_Problem:_ Reproduction of part of the material below, pictures omitted: copy exactly, and only, the lines starting with the one with "The numbers in" and going on through the one with "hand: (518, 200), depth".

_Information given:_
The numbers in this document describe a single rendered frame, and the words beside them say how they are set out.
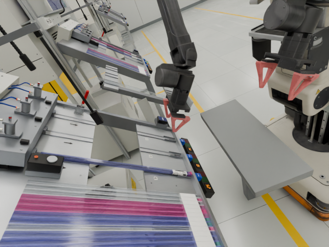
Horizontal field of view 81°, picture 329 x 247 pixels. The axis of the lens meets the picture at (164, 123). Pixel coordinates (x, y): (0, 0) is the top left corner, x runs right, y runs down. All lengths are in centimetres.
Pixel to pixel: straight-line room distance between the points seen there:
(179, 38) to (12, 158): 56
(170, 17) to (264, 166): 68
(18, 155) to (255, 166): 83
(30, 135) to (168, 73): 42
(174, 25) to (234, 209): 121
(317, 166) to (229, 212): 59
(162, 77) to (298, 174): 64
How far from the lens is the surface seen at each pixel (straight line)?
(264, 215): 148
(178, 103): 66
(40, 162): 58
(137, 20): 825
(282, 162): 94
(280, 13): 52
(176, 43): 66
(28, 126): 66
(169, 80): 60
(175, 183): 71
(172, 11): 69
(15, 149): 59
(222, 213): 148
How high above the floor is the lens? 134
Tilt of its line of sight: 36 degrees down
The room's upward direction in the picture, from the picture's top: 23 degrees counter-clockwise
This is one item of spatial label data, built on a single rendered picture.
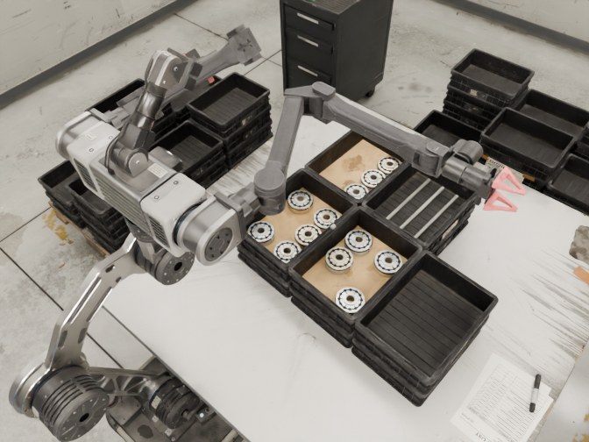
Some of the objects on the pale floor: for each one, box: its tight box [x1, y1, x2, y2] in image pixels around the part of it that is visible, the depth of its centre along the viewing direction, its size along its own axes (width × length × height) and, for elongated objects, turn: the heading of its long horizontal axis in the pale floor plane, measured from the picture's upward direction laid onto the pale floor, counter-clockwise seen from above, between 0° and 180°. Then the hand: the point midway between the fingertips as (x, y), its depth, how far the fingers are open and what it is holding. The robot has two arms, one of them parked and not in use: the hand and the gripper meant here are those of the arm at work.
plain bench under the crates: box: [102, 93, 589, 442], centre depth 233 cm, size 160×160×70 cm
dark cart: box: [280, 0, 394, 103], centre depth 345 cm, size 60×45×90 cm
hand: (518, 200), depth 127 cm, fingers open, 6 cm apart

* * *

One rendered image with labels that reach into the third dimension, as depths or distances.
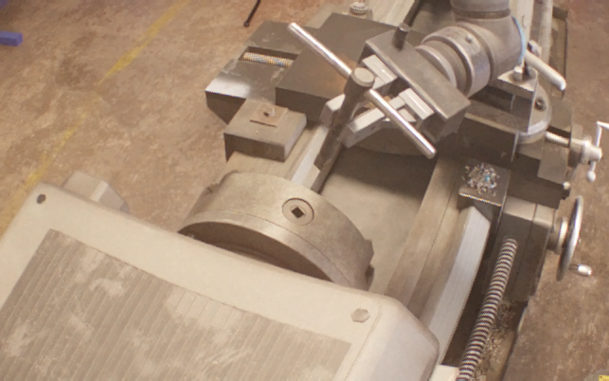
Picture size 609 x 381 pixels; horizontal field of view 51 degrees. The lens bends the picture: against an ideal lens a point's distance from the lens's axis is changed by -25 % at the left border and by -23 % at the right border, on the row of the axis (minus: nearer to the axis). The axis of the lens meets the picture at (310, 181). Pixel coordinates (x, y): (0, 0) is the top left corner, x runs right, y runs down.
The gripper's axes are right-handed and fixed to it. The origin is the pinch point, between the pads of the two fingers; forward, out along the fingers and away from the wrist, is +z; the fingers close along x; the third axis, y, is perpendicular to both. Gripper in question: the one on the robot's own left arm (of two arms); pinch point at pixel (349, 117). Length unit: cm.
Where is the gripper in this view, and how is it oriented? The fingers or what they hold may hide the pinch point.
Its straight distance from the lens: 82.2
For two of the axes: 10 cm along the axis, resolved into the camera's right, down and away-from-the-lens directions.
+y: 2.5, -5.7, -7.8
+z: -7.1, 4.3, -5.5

_Exercise response:_
The numbers in this document describe a single rendered frame, and the words beside them say how they are set out.
Horizontal field of view 81°, picture 329 x 247 pixels. The axis of the lens meets the picture at (164, 123). Pixel coordinates (x, y): (0, 0) is the top left corner, x runs right, y runs down. All lengths are in centimetres.
Pixel to pixel: straight-line room distance between the points seen there:
(179, 38) to (12, 158): 56
(170, 17) to (264, 166): 68
(18, 155) to (255, 166): 83
(30, 135) to (168, 73): 42
(174, 25) to (234, 209): 121
(317, 166) to (229, 212): 59
(162, 77) to (298, 174): 64
How far from the lens is the surface seen at each pixel (straight line)?
(264, 215): 148
(178, 103): 66
(40, 162): 58
(137, 20): 825
(282, 162): 94
(280, 13): 52
(176, 43): 66
(28, 126): 66
(169, 80): 60
(175, 183): 71
(172, 11): 69
(15, 149): 59
(222, 213): 148
How high above the floor is the lens? 134
Tilt of its line of sight: 36 degrees down
The room's upward direction in the picture, from the picture's top: 23 degrees counter-clockwise
This is one item of spatial label data, built on a single rendered picture.
Some of the objects on the pale floor: for each one, box: its tight box [x1, y1, x2, y2] in image pixels around the part of it that is visible, the depth of its centre along the viewing direction, its size along its own axes (width × length × height) and, for elongated objects, turn: the heading of its long horizontal axis in the pale floor plane, measured from the picture's upward direction laid onto the pale floor, counter-clockwise seen from above, between 0° and 180°. Then the hand: the point midway between the fingertips as (x, y), its depth, how far the fingers are open and what it is holding. The robot has two arms, one of them parked and not in use: the hand and the gripper meant here are those of the arm at work.
plain bench under the crates: box: [102, 93, 589, 442], centre depth 233 cm, size 160×160×70 cm
dark cart: box: [280, 0, 394, 103], centre depth 345 cm, size 60×45×90 cm
hand: (518, 200), depth 127 cm, fingers open, 6 cm apart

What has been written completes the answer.